By that time, the transformative effects of the next miscalculation were already being felt. This error was Hassan Nasrallah’s in assuming that Israel remained, as he disparaged it, “weaker than a spider web,” and would not retaliate robustly against Hezbollah’s daily shelling of the country’s north. That hypothesis was exploded—literally—by the Mossad on September 7 with the thousands of booby-trapped pagers it had supplied to Hezbollah terrorists and, the following day, by hundreds of similarly primed walkie-talkies. Nasrallah also thought he could hide from Israeli retribution, only to be killed in his bunker, 60 feet under Beirut, by IDF jets.


After steamrolling Hezbollah, the miscalculation ball reverted to the American-Israeli court. Successfully executing last June’s Rising Lion/Midnight Hammer campaign against Iran, Trump and Netanyahu appeared to conclude that the ayatollahs were chastised and would not mount another military challenge. Neither considered the possibility that the Iranians, having withstood the wrath of the world’s greatest superpower and its most lavishly armed ally for a full 12 days, might have considered themselves the victors. Witnessing how, after performatively firing several barrages at Qatar, Trump immediately agreed to a ceasefire, might also have misled the Iranians into thinking that the president was more bluff than bite. So, too, was Trump’s failure, to date, to fulfill his pledge to disarm Hamas. Brazenly, the regime rebuilt and expanded its ballistic-missile stockpiles and showed no intention of abandoning its nuclear dreams, confident that its enemies would not again intercede. This was also a mistake.


The march of miscalculations, meanwhile, continues. By firing rockets and drones at Arab countries—even presumptive allies such as Oman—and the British base in Cyprus, Iran thought it could generate international pressure on Trump to agree to a ceasefire. Instead, Iran looks like it has expanded the number and nationalities of the warplanes attacking it—Saudi Arabia and the United Arab Emirates, alone, have 500—and risked eliciting an armed response from the North Atlantic Treaty Organization (NATO). But as the war rages on, the paramount question will remain whether it, too, was ill-conceived.
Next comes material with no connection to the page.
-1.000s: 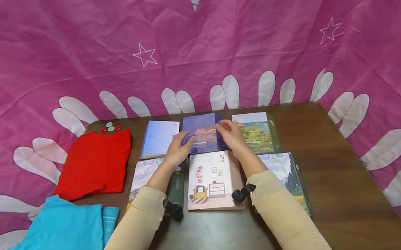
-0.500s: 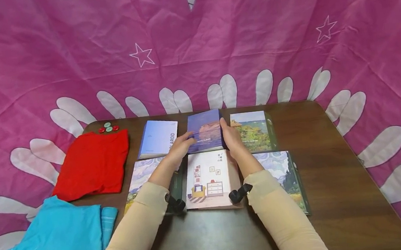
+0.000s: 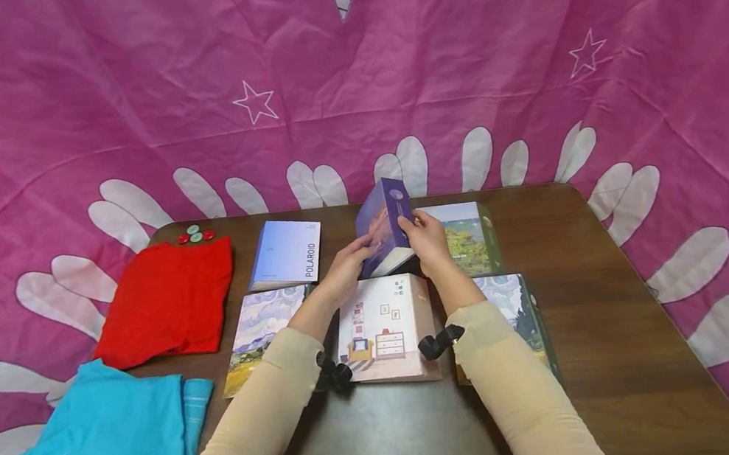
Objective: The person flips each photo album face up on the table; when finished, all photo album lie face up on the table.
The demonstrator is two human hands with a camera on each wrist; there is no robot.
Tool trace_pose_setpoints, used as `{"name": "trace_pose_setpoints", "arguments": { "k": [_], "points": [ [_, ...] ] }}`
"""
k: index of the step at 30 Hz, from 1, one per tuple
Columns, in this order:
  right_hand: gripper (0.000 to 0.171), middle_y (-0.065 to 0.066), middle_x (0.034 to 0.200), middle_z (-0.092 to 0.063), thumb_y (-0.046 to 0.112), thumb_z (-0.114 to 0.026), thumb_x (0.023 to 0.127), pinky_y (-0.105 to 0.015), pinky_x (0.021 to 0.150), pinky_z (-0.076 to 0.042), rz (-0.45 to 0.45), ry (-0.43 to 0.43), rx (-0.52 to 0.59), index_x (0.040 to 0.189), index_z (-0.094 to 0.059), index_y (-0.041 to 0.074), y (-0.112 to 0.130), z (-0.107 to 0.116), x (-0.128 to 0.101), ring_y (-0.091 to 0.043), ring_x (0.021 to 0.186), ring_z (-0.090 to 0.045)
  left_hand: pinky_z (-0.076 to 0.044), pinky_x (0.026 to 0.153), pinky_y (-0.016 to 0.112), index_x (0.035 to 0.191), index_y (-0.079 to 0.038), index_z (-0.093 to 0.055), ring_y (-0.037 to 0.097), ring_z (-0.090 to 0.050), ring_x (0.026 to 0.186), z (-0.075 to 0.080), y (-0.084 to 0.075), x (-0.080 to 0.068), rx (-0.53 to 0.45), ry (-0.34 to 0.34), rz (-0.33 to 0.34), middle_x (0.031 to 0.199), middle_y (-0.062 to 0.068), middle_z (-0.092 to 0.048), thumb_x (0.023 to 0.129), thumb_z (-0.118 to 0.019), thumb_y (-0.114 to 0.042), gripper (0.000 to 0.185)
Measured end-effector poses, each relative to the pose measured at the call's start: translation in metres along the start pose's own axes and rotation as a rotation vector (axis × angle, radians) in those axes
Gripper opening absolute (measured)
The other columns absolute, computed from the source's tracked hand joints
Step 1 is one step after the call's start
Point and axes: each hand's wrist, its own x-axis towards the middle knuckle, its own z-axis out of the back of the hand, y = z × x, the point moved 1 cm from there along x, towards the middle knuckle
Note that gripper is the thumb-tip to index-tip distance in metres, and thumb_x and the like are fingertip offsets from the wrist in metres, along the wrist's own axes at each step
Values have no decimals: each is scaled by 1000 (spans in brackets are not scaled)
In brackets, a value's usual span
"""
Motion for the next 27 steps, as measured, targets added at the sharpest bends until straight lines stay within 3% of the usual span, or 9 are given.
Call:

To be sure, not all wars that begin with blunders end with one. The Second World War is a case in point, as is the First Gulf War, sparked by Saddam Hussein’s misguided decision to invade Kuwait followed by the American-led coalition’s lightning campaign to liberate it. By contrast, the wars in Iraq and Afghanistan started on spurious grounds and concluded with self-inflicted failures. Are Operations Epic Fury and Roaring Lion destined for failure—contemporary examples of historian Barbara Tuchman’s The Guns of August and The March of Follyor will they succeed in degrading or perhaps overthrowing the heinous Iranian regime? The following fateful days will tell.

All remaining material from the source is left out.